Thorny reality of sexual abuse

What seemed to come through loud and clear during the conversations about sexual abuse during last week’s public hearing by the Special Select Committee on the Sexual Offenders (Amendment )Bill 2019 was lawmakers disconnect from local reality. Some of these misperceptions are the result of people from the upper echelons of society applying their perspectives and life lessons to the experiences of an underclass who do not share them.

It's fortunate that people working closer to the ground were there to challenge those assumptions, specifically representatives from the Child Welfare League, Coalition Against Domestic Violence, the Caribbean Centre for Human Rights (CCHR), Vision on Mission, the Women's Institute for Alternative Development (WINAD) and Womantra.

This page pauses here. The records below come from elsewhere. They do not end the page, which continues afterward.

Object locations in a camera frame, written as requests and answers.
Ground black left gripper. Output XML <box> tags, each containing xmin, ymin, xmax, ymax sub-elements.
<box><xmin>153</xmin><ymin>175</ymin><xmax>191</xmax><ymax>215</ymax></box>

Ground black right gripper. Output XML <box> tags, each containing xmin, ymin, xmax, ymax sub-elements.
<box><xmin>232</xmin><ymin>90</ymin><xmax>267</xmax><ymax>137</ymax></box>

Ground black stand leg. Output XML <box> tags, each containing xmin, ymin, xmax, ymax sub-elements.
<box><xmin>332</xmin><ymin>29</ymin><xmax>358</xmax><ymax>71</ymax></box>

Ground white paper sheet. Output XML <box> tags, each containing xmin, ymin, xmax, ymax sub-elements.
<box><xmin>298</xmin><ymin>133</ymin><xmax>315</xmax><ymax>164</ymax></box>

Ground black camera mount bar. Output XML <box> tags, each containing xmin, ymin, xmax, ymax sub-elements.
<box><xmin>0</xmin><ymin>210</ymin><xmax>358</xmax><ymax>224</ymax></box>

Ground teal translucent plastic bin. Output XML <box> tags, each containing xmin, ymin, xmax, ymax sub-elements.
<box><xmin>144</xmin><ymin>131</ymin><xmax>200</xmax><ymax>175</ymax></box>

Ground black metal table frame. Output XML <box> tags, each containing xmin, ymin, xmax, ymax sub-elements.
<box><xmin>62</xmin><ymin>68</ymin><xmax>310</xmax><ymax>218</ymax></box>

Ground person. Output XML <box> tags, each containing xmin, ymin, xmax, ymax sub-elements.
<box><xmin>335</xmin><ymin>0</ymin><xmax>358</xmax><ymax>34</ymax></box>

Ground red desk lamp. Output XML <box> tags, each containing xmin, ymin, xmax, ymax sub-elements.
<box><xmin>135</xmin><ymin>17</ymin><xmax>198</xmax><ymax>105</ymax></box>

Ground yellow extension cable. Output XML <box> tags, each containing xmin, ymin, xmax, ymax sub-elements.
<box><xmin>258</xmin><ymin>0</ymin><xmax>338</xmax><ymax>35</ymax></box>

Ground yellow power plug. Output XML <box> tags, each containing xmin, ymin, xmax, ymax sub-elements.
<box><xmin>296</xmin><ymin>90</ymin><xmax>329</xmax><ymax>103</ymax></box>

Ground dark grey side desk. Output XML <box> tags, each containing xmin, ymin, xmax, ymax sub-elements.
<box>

Those representatives made it clear that putting people who fail to report sexual offences on a sex offenders registry was "an overreach." Such positions proceed from a fundamental misunderstanding of a family and social dynamic that's likely to be alien to such notables as Attorney General Faris Al-Rawi and Independent Senator Dr Varma Deyalsingh.

Children’s Authority chairman Hanif Benjamin expressed enthusiasm in February for mandatory reporting provisions in the act. Expressing “excitement” about the introduction of such reporting, which is a critical element of the amendment from the perspective of those tasked with managing cases of abuse, the authority saw great benefit in pressing frontline practitioners, including medical professionals and teachers into compliance.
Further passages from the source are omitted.